# Goal of the exercise:
Search the data below for "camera"; list each line that holds it.

^^^^

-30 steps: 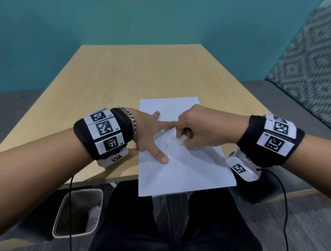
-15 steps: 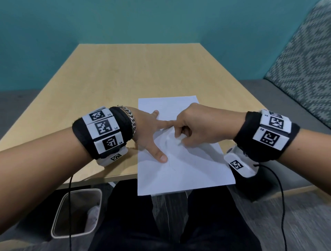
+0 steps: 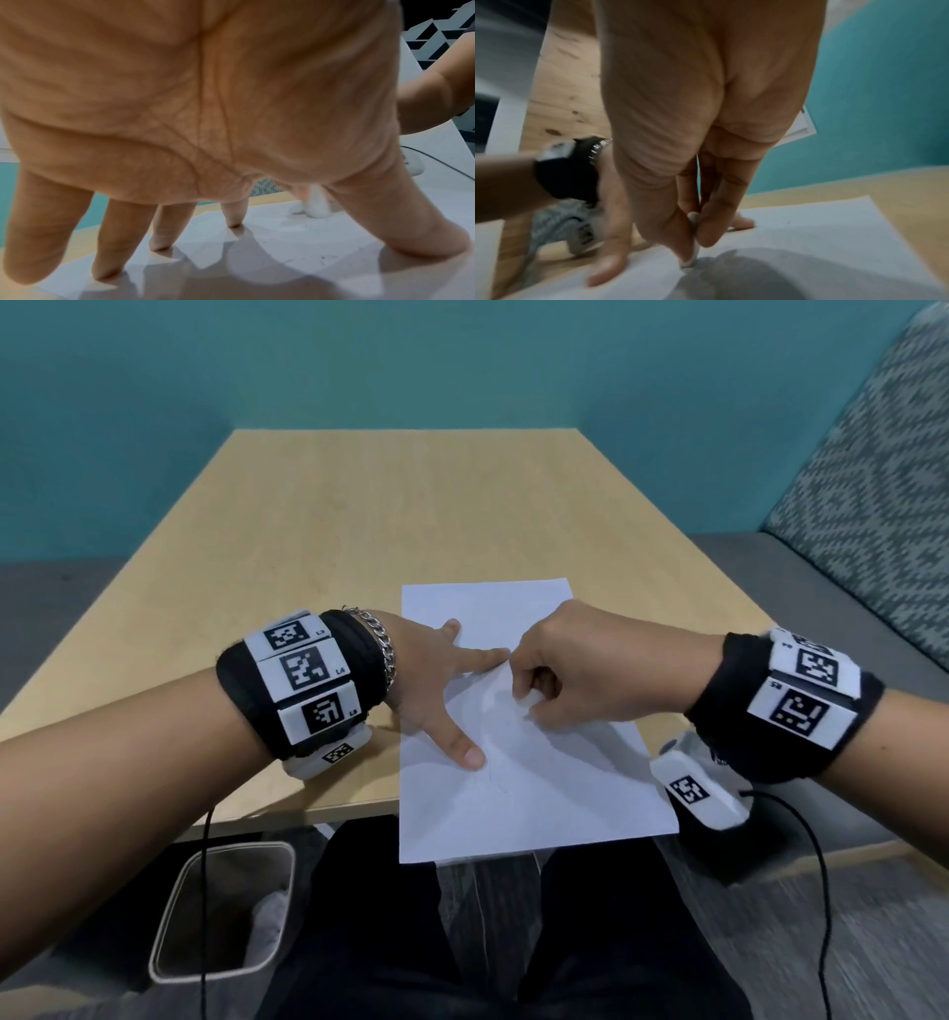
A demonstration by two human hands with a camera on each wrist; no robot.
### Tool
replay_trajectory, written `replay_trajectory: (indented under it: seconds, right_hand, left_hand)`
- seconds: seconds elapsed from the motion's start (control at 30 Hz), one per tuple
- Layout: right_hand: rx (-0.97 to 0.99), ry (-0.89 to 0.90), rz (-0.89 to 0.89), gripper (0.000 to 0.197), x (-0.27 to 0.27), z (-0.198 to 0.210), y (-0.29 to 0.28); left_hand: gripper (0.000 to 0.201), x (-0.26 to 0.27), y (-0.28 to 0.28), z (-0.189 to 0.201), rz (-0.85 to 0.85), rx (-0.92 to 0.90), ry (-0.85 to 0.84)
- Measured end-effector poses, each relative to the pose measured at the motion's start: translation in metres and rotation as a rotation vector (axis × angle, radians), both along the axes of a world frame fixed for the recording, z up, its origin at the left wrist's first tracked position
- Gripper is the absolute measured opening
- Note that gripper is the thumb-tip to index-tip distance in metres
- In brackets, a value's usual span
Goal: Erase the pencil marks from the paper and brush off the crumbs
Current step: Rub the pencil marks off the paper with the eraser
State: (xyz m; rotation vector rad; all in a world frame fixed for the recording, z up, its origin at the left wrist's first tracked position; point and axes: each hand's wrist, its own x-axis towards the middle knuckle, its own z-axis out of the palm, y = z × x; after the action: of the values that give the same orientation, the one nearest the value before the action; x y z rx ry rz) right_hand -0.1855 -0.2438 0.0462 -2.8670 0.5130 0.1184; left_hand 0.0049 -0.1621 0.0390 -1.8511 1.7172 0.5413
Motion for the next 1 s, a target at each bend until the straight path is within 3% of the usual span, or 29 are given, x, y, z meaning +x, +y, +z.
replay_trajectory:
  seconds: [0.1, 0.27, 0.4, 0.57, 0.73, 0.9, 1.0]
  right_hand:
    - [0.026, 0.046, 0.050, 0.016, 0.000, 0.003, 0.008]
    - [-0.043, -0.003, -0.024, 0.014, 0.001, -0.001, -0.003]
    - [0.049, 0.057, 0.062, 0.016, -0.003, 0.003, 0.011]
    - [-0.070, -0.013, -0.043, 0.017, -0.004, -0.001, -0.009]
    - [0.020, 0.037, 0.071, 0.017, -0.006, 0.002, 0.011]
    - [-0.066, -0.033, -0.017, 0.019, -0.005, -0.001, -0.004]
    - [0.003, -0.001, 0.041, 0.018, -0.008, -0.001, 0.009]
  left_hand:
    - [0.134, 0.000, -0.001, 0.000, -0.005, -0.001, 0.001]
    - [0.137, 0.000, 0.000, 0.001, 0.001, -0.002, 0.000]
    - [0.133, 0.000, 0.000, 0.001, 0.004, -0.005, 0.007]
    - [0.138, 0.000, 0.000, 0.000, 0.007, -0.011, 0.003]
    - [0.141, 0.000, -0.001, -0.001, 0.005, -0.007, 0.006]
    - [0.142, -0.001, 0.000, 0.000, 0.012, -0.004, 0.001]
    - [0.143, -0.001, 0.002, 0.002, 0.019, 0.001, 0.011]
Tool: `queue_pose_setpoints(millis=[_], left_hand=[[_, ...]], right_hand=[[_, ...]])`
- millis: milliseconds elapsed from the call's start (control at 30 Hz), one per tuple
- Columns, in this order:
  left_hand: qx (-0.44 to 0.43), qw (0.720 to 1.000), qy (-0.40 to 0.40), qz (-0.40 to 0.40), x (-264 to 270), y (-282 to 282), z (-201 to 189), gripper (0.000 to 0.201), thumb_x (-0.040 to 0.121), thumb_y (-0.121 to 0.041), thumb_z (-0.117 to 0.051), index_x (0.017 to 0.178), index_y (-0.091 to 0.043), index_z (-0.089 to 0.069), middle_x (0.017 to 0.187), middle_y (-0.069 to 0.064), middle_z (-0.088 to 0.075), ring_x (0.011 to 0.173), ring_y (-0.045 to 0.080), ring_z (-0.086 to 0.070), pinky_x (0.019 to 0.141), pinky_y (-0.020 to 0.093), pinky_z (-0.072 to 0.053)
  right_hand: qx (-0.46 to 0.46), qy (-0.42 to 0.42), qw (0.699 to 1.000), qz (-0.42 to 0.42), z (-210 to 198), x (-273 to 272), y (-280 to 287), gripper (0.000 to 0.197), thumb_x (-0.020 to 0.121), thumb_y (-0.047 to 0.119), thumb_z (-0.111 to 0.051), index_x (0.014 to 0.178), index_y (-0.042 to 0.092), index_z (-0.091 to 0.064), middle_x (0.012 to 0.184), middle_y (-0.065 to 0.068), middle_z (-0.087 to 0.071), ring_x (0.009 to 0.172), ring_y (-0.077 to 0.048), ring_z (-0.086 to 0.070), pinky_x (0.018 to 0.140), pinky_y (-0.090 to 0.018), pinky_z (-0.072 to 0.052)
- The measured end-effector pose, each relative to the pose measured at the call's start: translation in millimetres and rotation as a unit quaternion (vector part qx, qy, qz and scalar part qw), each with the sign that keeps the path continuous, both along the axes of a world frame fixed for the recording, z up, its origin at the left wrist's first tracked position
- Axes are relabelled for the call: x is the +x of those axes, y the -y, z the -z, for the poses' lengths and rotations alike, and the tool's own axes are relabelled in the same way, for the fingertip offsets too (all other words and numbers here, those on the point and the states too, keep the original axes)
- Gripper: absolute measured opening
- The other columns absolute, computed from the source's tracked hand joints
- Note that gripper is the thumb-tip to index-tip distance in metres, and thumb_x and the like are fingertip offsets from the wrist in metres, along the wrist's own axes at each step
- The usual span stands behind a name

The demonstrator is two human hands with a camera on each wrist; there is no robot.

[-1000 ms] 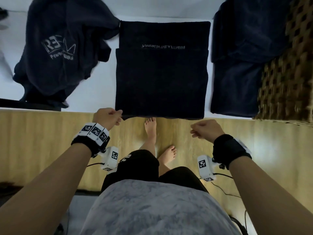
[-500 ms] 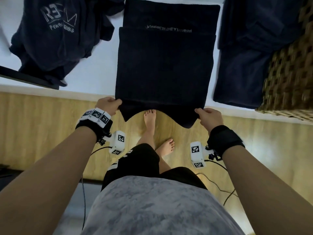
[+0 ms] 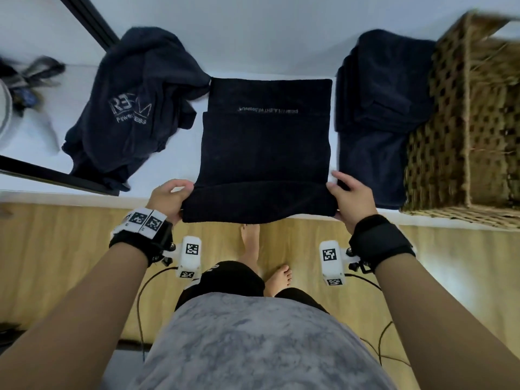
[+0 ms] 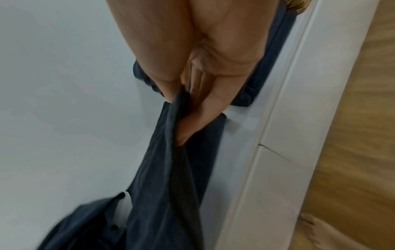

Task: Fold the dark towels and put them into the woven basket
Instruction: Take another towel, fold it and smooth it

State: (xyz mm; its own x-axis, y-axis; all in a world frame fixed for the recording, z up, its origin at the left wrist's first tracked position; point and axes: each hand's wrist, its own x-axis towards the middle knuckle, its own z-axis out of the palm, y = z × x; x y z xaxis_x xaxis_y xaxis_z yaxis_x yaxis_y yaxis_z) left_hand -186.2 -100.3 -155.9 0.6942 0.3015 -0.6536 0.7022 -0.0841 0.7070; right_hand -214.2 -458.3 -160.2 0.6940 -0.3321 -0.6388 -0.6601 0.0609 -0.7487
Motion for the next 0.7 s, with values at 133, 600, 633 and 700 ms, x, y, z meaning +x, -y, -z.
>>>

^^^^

# Exercise result:
A demonstration by two human hands with a camera on each wrist; no robot.
The demonstrator is two human hands with a camera on each wrist; there is no robot.

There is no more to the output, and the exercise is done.